ACESSO: 19/12/2017 as 20:10
Uma nova geração de células solares feitas a partir de um material
sintético cristalino conhecido como perovskita foi escolhida como uma
das 10 tecnologias emergentes de 2016 pelo Fórum Econômico Mundial,
organização suíça que reúne anualmente líderes empresariais e políticos
para discutir questões globais. O material tem provocado entusiasmo
entre cientistas por causa de sua elevada capacidade de converter fótons
em elétrons, gerando eletricidade. Em julho deste ano, o Instituto
Nacional de Ciência e Tecnologia de Ulsan (Unist), na Coreia do Sul,
anunciou a produção em escala laboratorial de células solares de
perovskita com eficiência energética de 22,1%, um recorde. Esse índice,
obtido em células de pequena dimensão, menores do que os modelos
comerciais, supera o dos painéis de silício, que dominam o mercado, com
90% das vendas. A taxa de conversão deles situa-se entre 15% e 20%,
dependendo do grau de pureza do silício usado na construção dos módulos.

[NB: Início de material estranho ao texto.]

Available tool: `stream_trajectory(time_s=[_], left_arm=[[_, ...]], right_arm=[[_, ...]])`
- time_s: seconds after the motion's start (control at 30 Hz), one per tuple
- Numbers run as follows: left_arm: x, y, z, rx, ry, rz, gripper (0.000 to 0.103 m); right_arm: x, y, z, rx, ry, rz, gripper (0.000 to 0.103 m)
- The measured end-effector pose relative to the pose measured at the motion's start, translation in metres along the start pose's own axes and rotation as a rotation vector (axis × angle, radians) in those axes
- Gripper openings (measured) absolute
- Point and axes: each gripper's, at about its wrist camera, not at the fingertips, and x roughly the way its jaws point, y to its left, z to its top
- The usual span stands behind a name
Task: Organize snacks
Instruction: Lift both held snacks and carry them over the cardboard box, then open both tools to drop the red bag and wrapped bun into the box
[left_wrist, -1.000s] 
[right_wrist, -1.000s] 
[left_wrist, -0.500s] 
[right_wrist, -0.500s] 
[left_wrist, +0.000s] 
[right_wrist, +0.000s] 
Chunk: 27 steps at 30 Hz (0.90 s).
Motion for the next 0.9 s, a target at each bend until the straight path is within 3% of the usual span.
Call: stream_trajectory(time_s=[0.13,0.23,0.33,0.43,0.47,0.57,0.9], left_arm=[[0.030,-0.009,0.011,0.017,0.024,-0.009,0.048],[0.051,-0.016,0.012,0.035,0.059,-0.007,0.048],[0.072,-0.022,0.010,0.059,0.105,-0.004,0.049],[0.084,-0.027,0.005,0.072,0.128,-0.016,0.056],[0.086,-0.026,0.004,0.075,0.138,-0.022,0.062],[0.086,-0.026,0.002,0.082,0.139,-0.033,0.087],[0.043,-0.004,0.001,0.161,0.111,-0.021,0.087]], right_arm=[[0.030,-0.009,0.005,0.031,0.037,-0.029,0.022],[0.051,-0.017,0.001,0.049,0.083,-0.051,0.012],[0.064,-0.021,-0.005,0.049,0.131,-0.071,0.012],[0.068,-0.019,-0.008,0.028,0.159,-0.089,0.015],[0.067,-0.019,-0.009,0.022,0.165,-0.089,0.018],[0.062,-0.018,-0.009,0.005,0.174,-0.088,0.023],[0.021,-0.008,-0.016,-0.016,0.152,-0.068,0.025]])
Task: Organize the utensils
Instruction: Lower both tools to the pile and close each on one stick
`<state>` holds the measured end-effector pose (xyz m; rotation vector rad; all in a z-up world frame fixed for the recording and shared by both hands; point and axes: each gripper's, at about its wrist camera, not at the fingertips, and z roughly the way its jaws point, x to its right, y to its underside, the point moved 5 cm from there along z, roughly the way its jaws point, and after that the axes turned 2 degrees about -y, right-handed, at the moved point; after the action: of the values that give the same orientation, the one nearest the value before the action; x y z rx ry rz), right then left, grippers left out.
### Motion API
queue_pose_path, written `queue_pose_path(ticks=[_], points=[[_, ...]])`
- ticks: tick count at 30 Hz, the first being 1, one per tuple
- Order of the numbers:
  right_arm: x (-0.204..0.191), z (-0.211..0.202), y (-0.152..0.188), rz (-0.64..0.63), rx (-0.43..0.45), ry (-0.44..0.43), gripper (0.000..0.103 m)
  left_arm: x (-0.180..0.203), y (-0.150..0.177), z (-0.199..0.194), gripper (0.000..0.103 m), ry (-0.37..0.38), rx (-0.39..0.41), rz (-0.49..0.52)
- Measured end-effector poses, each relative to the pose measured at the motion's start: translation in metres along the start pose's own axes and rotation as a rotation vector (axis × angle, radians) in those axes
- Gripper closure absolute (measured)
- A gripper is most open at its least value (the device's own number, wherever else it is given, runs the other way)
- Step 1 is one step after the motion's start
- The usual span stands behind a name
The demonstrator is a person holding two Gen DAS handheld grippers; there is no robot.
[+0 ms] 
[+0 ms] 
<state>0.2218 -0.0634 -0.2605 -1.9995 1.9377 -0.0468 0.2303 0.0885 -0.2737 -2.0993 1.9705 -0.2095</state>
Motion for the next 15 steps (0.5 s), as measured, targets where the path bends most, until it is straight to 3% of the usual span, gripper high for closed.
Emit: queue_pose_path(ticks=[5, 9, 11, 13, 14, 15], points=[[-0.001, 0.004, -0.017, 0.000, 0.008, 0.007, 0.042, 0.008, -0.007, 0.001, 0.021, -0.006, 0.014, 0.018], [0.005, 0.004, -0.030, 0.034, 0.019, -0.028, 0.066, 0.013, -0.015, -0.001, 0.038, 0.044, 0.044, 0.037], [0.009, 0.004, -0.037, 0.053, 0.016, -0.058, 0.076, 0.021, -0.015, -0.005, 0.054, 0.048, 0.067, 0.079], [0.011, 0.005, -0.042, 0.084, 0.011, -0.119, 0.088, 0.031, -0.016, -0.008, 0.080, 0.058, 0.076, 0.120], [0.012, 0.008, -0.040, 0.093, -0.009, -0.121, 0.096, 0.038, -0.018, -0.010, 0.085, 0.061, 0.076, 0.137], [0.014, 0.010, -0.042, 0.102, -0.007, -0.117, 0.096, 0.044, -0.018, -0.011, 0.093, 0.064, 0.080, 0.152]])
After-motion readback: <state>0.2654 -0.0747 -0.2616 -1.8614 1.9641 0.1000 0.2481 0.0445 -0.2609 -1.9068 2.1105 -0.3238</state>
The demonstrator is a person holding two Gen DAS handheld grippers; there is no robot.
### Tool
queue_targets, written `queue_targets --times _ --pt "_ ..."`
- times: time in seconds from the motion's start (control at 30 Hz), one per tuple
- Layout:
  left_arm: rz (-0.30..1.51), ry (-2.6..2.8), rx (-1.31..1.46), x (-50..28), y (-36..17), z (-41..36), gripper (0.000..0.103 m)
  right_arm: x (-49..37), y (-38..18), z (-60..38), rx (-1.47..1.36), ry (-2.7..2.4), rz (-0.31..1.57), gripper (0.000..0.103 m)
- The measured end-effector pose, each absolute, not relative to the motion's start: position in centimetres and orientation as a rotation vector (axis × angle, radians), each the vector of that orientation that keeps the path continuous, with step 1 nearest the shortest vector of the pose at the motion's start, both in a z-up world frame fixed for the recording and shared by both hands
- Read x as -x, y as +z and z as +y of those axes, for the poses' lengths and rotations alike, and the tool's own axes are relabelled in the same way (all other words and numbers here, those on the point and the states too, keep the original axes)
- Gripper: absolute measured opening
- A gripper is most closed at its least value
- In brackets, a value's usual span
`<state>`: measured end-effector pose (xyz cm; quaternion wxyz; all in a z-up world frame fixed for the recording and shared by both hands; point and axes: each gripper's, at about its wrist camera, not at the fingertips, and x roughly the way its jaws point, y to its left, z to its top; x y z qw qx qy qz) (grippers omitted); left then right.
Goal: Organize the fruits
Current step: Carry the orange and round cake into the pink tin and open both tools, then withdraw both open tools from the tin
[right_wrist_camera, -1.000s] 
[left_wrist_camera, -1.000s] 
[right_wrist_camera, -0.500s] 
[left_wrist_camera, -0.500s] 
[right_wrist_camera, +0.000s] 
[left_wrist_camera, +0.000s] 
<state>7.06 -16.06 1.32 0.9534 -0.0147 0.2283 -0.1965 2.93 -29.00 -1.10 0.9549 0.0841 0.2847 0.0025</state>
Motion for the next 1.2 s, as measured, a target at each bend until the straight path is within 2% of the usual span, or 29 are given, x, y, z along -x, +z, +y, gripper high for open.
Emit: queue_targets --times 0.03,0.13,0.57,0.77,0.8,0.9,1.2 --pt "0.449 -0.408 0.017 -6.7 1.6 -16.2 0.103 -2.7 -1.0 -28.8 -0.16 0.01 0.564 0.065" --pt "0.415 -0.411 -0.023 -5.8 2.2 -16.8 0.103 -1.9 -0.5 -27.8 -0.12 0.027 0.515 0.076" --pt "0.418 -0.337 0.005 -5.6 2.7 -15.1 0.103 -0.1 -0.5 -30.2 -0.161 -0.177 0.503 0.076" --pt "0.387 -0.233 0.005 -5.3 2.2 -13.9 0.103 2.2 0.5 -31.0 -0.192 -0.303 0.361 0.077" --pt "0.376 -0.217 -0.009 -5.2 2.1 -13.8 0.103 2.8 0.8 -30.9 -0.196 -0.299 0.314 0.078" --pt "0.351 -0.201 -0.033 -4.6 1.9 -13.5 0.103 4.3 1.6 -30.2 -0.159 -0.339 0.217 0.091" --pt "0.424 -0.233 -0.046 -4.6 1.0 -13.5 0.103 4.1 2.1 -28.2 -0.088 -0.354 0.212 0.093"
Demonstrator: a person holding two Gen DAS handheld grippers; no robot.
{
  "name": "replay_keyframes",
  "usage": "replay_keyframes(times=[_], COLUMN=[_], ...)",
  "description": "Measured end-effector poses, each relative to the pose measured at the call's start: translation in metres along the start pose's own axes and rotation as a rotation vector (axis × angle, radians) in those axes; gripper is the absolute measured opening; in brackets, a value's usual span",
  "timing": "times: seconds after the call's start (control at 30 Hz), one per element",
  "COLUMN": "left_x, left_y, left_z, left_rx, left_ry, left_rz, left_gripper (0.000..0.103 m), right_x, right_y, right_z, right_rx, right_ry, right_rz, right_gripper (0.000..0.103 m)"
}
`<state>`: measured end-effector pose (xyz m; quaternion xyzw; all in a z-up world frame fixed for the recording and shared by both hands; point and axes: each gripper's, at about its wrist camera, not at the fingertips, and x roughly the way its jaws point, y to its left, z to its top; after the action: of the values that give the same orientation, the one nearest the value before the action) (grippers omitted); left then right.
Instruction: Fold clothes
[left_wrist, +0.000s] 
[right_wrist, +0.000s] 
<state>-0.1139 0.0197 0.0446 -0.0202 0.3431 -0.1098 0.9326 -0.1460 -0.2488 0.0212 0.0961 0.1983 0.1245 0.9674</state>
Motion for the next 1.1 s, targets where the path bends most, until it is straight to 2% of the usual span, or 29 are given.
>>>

Fabricantes de painéis solares e vários grupos de pesquisa no mundo,
inclusive no Brasil, trabalham no aprimoramento dessa tecnologia, que
ainda precisa superar alguns obstáculos, como a baixa durabilidade, para
chegar ao mercado consumidor. No Reino Unido, a Oxford Photovoltaics,
uma spin-off da Universidade de Oxford, montou células de perovskita com
índice de eficiência de 20% e trabalha com a possibilidade de
acoplá-las aos painéis de silício para elevar a conversão de energia. O
fundador da empresa, o físico Henry Snaith, foi um dos primeiros
cientistas a reconhecer o potencial do material como conversor de luz
solar em eletricidade. A Oxford Photovoltaics espera lançar os primeiros
modelos comerciais dessas células no fim de 2018, segundo revelou Frank
Averdung, presidente da companhia, à agência de notícias Bloomberg em
março deste ano.
“As células solares de perovskita são uma tecnologia recente e
promissora”, atesta o químico Rodrigo Lopes Sauaia, presidente-executivo
da Associação Brasileira de Energia Solar Fotovoltaica (Absolar),
entidade que reúne empresas do setor. “É positivo que existam inovações e
projetos em desenvolvimento como esse no segmento fotovoltaico, ainda
mais no Brasil, um país com enorme potencial de geração de energia
solar”, diz.
A produção nacional desse tipo de energia no país ainda é pequena, de
176 megawatts (MW), e corresponde a 0,1% da matriz elétrica, mas tem
crescido em ritmo acelerado. “Até o fim do ano deve atingir 1 gigawatt
(GW)”, informa Sauaia. Em junho, começou a operar o Parque Solar da
Lapa, no sertão baiano, o maior do país, com capacidade para produzir
158 MW, o suficiente para atender às necessidades de 166 mil famílias
por ano.
A perovskita usada em células solares é um material semicondutor, de fórmula química CH3NH3PbI3, cuja estrutura se assemelha à do mineral titanato de cálcio (CaTiO3)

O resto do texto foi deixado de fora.